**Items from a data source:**
>>>>

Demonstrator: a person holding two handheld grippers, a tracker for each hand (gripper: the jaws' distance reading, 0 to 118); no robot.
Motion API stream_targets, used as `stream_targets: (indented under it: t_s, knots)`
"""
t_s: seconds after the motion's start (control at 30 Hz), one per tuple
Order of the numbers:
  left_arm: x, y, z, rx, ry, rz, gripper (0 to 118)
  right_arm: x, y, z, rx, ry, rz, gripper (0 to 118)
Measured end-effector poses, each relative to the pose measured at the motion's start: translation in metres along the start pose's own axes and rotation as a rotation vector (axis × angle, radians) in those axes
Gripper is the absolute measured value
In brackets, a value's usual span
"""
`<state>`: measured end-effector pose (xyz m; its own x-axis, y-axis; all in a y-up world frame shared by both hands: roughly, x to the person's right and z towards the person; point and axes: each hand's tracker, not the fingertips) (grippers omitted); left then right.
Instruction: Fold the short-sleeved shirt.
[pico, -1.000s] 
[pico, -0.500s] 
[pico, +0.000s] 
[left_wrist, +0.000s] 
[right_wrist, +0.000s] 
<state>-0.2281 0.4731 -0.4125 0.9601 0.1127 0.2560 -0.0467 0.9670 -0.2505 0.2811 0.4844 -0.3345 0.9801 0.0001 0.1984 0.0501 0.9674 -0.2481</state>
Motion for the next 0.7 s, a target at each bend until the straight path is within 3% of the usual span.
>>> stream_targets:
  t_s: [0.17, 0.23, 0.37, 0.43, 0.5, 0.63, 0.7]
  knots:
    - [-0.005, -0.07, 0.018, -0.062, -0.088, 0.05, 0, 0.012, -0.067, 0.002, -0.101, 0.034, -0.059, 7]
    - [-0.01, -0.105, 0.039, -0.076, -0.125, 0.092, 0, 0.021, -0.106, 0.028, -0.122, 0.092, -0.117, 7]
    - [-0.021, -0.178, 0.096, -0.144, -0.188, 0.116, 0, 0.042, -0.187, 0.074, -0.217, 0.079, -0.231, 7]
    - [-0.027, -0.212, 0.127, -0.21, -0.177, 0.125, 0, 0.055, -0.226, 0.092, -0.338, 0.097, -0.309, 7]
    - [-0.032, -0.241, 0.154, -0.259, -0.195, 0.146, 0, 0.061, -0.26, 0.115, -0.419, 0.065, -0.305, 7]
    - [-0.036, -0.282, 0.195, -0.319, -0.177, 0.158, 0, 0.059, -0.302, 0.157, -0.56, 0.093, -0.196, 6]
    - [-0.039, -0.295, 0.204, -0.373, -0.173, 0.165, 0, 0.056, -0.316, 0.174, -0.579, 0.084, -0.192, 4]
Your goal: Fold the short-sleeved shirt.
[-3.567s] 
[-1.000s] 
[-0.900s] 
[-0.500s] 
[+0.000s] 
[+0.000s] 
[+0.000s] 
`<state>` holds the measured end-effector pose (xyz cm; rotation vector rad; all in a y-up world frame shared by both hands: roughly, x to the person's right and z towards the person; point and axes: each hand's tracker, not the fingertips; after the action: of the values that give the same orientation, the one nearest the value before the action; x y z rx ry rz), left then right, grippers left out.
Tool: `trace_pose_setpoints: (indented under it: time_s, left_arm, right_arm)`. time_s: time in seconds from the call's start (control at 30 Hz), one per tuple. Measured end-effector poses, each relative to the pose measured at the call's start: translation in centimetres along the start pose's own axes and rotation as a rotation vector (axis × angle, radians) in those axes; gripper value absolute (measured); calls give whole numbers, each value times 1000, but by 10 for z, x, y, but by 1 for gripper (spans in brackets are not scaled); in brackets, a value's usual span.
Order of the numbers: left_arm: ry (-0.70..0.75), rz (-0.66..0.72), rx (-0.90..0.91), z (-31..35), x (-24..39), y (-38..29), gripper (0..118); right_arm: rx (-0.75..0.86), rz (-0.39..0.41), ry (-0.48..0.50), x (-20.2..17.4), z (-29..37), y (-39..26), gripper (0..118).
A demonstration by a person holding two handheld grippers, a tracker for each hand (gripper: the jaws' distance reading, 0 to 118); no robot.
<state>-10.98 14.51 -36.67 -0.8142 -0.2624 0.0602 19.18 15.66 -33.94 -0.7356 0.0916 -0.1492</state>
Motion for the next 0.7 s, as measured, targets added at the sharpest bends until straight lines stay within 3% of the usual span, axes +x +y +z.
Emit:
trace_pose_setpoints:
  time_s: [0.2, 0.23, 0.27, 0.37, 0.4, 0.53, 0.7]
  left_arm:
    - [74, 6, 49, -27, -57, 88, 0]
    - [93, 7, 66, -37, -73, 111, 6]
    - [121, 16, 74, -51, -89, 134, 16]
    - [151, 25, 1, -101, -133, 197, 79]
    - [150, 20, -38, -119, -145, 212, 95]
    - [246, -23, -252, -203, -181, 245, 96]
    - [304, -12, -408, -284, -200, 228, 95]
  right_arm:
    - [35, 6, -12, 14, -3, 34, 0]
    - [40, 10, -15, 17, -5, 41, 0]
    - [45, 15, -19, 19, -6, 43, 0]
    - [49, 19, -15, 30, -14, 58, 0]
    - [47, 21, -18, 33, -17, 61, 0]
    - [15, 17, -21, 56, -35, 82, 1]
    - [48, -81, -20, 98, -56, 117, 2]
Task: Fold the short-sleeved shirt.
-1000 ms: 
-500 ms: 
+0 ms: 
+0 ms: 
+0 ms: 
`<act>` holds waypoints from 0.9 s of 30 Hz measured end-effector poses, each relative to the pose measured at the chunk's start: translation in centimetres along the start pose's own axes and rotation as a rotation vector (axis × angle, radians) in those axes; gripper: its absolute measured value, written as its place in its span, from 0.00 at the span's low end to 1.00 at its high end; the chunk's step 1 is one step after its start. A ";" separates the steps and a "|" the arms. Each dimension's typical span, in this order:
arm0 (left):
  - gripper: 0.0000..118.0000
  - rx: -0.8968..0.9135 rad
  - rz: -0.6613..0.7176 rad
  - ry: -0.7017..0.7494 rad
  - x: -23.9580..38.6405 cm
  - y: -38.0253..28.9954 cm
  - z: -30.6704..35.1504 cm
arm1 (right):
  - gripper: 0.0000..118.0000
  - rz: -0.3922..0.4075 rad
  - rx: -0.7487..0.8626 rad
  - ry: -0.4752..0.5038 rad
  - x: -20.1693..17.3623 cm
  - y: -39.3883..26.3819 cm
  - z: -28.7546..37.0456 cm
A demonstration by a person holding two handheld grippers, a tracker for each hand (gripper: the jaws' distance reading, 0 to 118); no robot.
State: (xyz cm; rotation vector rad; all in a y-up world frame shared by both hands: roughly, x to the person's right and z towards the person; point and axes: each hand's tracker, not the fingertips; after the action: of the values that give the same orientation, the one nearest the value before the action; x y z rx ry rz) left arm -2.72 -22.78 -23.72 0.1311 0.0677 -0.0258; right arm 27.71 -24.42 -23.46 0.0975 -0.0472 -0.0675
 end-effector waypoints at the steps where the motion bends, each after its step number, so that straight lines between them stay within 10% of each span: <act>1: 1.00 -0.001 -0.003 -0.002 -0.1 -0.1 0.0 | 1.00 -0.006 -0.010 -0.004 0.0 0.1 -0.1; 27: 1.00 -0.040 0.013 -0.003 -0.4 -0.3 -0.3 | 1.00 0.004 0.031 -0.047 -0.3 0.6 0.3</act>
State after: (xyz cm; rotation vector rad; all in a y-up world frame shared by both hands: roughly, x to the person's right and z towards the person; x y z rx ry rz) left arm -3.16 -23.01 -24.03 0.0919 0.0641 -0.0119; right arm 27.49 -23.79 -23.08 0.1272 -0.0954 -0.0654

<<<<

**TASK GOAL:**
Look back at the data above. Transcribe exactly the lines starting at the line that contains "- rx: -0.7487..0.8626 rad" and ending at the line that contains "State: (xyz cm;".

**ANSWER TO THIS EXERCISE:**
  - rx: -0.7487..0.8626 rad
  - ry: -0.4752..0.5038 rad
  - x: -20.1693..17.3623 cm
  - y: -39.3883..26.3819 cm
  - z: -28.7546..37.0456 cm
A demonstration by a person holding two handheld grippers, a tracker for each hand (gripper: the jaws' distance reading, 0 to 118); no robot.
State: (xyz cm; rotation vector rad; all in a y-up world frame shared by both hands: roughly, x to the person's right and z towards the person; point and axes: each hand's tracker, not the fingertips; after the action: of the values that give the same orientation, the one nearest the value before the action; x y z rx ry rz) left arm -2.72 -22.78 -23.72 0.1311 0.0677 -0.0258; right arm 27.71 -24.42 -23.46 0.0975 -0.0472 -0.0675

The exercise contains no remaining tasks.